GI's Hopes Appear Dashed

Team Infidel

Forum Spin Doctor
Atlanta Journal-Constitution
December 20, 2007
Pg. 1
Georgian faces murder trial in Iraq death
By Moni Basu, Atlanta Journal-Constitution
The good news that a Winder soldier received last month soured this week as the Army decided to press ahead with murder charges.
In the case against Spc. Christopher P. Shore, the Army downgraded its initial charge of premeditated murder of an Iraqi detainee to murder in the third degree, which amounts to a manslaughter charge in the civilian world. The charge carries a maximum penalty of life in prison.
The decision goes against the recommendation made by an investigating officer who presided over an Article 32 hearing, the equivalent of a grand jury investigation. His report, released in November, determined the evidence against Shore did not warrant referral of the case to a court-martial.
But on Tuesday, Maj. Gen. Benjamin Mixon, commander of the Hawaii-based 25th Infantry Division, gave the green light for a murder trial.
Shore, 25, who returned from a 15-month tour of Iraq in October, maintained his innocence and expressed disappointment in the Army's decision. He said he had hoped to have the case wrapped up by now and go on with life, pursuing a career in the Army. Now, just a week before Christmas, the news was hard to take.
"I guess they're playing hardball," he said by telephone from his apartment in Honolulu.
Shore's father's reaction was much stronger.
"I'm mad as hell," said Brian Shore, who lives in Lawrenceville. "I love America, but the Army is not part of my country anymore. We had faith in the system."
Shore and his platoon sergeant, Sgt. 1st Class Trey A. Corrales of San Antonio, were accused of killing an Iraqi detainee during a nighttime raid last June in a village near the northern Iraqi city of Kirkuk.
At the Article 32 hearing in October, Shore told the investigating officer that Corrales ordered him to "finish" the Iraqi man, who was bleeding and down on the ground. Shore said he fired his rifle but intentionally missed the man and the next day reported the incident to his supervisors.
Corrales waived his right to an Article 32 hearing. Maj. Gary Johnson, the attorney for Shore's brigade, said no decision has been made on Corrales yet.
Lt. Col. Raul Gonzalez, the Article 32 investigating officer, recommended that the charges against Shore be reduced to aggravated assault.
Gonzalez said no evidence existed that linked the shots fired by Shore to the detainee's death.

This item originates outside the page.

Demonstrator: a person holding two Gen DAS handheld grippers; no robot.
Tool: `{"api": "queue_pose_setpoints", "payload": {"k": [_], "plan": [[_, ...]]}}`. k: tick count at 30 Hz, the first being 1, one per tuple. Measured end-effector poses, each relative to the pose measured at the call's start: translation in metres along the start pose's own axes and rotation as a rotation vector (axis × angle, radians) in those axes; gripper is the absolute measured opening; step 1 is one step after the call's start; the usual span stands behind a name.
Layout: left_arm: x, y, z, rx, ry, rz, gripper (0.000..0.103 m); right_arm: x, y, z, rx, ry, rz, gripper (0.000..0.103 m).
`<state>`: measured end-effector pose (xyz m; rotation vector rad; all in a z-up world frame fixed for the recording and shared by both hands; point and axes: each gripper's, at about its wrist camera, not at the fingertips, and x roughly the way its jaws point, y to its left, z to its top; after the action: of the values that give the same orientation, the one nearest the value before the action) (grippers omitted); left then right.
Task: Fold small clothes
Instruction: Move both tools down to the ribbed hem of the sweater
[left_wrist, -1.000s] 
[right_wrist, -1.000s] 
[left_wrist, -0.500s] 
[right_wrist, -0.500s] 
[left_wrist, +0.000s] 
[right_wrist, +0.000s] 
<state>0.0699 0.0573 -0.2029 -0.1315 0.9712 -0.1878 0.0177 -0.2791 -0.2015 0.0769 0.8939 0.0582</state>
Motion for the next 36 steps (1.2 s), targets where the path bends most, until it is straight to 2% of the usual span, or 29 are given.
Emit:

He said that "overwhelming evidence" showed that Corrales "did with intent to kill, shoot at and hit the detainee multiple times with an M-4 rifle."
However, in a memo issued to Mixon, the 25th Infantry Division commander, earlier this week, the staff judge advocate, Lt. Col. Martin Sims, said that the murder charge "is warranted by the evidence indicated in the report of the investigation."
Mixon approved the memo on Monday. The revised charge was issued the next day.
Shore's attorney, Michael Waddington of Augusta, said he didn't understand how Sims could justify a murder charge, based on the Article 32 report.
"In a case like this, where the Article 32 report was so strong and well documented, it is extraordinarily rare for the Army to contradict it," Waddington said.
"The evidence has not changed," he said. "They couldn't convince Colonel Gonzalez that Shore murdered the detainee. Now they're going to try to convince 12 people that he did. I'm disappointed, but I'm not scared."
Johnson, the brigade attorney, said Mixon was not bound by the investigating officer's report. The Article 32 recommendation, he said, was just that.
Johnson said Shore will probably be arraigned the first or second week of January, after which a trial date will be set.